Não deveria ser natural brincar com gravetos perto de um grupo feminino cheio de intenções maliciosas, proferindo palavras de baixo calão, insinuando usando as mãos. E ainda assim, era onde Asli ficava, observando de relance tudo que sua mãe odiava.

— Por que você fuma? – perguntou intrometendo-se na conversa de adultos, algo que nunca deveria fazer.

Elas riram em uníssono, parecendo compartilhar uma piada interna que Asli não conhecia porque era muito jovem.

— Porque nos mata mais rápido.

Assentiu, como se a filosofia fizesse grande sentido para uma menina de cinco anos com cabelo despenteado.

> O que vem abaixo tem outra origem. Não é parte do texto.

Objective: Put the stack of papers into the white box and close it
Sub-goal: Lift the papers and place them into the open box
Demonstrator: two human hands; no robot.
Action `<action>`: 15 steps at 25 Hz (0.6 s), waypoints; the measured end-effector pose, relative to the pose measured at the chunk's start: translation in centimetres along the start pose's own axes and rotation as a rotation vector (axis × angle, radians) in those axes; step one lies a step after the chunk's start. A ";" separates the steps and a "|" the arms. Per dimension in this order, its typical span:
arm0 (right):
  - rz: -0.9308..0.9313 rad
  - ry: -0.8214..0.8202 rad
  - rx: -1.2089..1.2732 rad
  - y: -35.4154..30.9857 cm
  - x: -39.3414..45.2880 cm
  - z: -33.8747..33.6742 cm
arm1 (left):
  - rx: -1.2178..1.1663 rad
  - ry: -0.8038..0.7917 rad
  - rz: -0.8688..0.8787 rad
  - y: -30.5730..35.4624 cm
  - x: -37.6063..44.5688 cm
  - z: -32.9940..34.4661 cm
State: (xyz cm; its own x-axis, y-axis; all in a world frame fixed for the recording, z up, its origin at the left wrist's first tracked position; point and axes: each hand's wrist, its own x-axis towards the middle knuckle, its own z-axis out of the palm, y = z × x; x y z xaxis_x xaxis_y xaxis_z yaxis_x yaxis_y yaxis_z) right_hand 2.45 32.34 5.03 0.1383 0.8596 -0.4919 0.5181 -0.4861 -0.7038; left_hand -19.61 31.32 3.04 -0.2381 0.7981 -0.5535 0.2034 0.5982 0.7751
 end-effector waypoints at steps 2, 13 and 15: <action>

Asli acreditou que elas queriam conhecer o paraíso que sua mãe sempre falava sobre ao anoitecer. Era lá que as ruas eram feitas de ouro e cada um recebia uma coroa de pedras preciosas. Um único homem governava aquele reino que Asli almejava, e todas as noites ela pedia para ser levada ao mundo onde todos eram extremamente ricos. Sua mãe dizia que ele realizava sonhos quando se era boa. Asli era boa. Todos sabiam que ela era boa.

Suas mãos seguravam com força as da suas mãe, pedindo que aquelas mulheres conhecessem o paraíso, e ela não fosse esquecida, porque queria sua coroa de diamantes.

Não queria mais calçados usados, andar perto do lixo, ou esfregar o rosto no travesseiro manchado pelo tempo. Sua vida só mudaria quando conhecesse o homem que realizava desejos.

Ela o conheceria antes de morrer, e levaria sua mãe consigo. 

Viveriam juntas, sendo belas, no lugar onde jamais deveriam ter saído.